Вслед за этим мистер Пагстайлс приступил к делу:

— Вопрос номер первый. Сэр, не было ли вами взято на себя добровольное обязательство, предшествовавшее вашему избранию, что в случае, если вы будете избраны, вы немедленно положите конец привычке кашлять и вопить в палате общин? И не подверглись ли вы тому, что при первых же дебатах сессии вас заставили замолчать кашлем и воплями и с тех пор вы не сделали ни малейшего усилия, чтобы провести реформу в этой области? Не было ли также взято вами на себя обязательство изумить правительство и заставить его поджать хвост? Изумили вы его и заставили поджать хвост или нет?

— Перейдите к следующему вопросу, дорогой мой Пагстайлс, — сказал мистер Грегсбери.

— Вы намерены дать какое-нибудь объяснение касательно этого вопроса? — спросил мистер Пагстайлс.

— Конечно, нет, — сказал мистер Грегсбери. Члены депутации свирепо посмотрели друг на друга, а затем на члена парламента. «Дорогой Пагстайлс», очень долго взиравший поверх очков на мистера Грегсбери, вновь обратился к списку вопросов:

— Вопрос номер второй. Сэр, не было ли также взято вами на себя добровольное обязательство поддерживать в любом случае вашего коллегу, и не покинули ли вы его третьего дня вечером, и не голосовали ли против него, потому что жена лидера противной партии пригласила миссис Грегсбери на вечеринку?

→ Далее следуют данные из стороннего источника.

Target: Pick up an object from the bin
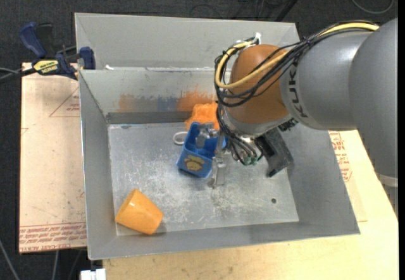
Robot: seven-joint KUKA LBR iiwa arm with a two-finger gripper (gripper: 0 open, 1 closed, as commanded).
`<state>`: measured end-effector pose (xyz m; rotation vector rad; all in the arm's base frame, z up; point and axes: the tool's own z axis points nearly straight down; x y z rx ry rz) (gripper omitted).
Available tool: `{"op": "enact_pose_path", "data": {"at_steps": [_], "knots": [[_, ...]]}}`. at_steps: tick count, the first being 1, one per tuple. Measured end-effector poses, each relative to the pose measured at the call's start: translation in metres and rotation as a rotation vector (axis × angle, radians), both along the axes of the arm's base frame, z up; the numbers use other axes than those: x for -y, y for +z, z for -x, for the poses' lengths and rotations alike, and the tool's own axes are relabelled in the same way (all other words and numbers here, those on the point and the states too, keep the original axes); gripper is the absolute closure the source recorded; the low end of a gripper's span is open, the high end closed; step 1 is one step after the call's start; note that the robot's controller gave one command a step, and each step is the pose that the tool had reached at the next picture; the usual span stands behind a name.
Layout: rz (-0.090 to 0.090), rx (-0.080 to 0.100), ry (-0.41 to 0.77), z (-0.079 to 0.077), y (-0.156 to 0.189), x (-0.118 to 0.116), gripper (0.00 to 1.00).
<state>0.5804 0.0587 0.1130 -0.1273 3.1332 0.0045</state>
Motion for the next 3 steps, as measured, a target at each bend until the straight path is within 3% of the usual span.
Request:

— Продолжайте, — сказал мистер Грегсбери.

— На это вы также ничего не имеете ответить, сэр? — спросил представитель депутации.

— Ровно ничего! — ответил мистер Грегсбери. Депутаты, видевшие его только во время избирательной кампании и во время выборов, были ошеломлены таким хладнокровием. Казалось, это был другой человек: тогда он весь был мед и млеко, теперь он весь был желчь и уксус. Но время так меняет людей!

— Вопрос номер третий и последний, — внушительно произнес мистер Пагстайлс. — Сэр, не заявляли ли вы во время избирательной кампании о своем твердом и неуклонном намерении восставать против любого предложения, требовать голосования в палате по каждому вопросу, требовать пересмотра по всякому поводу, ежедневно вносить запросы, — короче, повторяя ваши собственные достопамятные слова, вносить дьявольский беспорядок везде и всюду?

После этого многообъемлющего вопроса мистер Пагстайлс сложил свой список, что сделали и все его сторонники.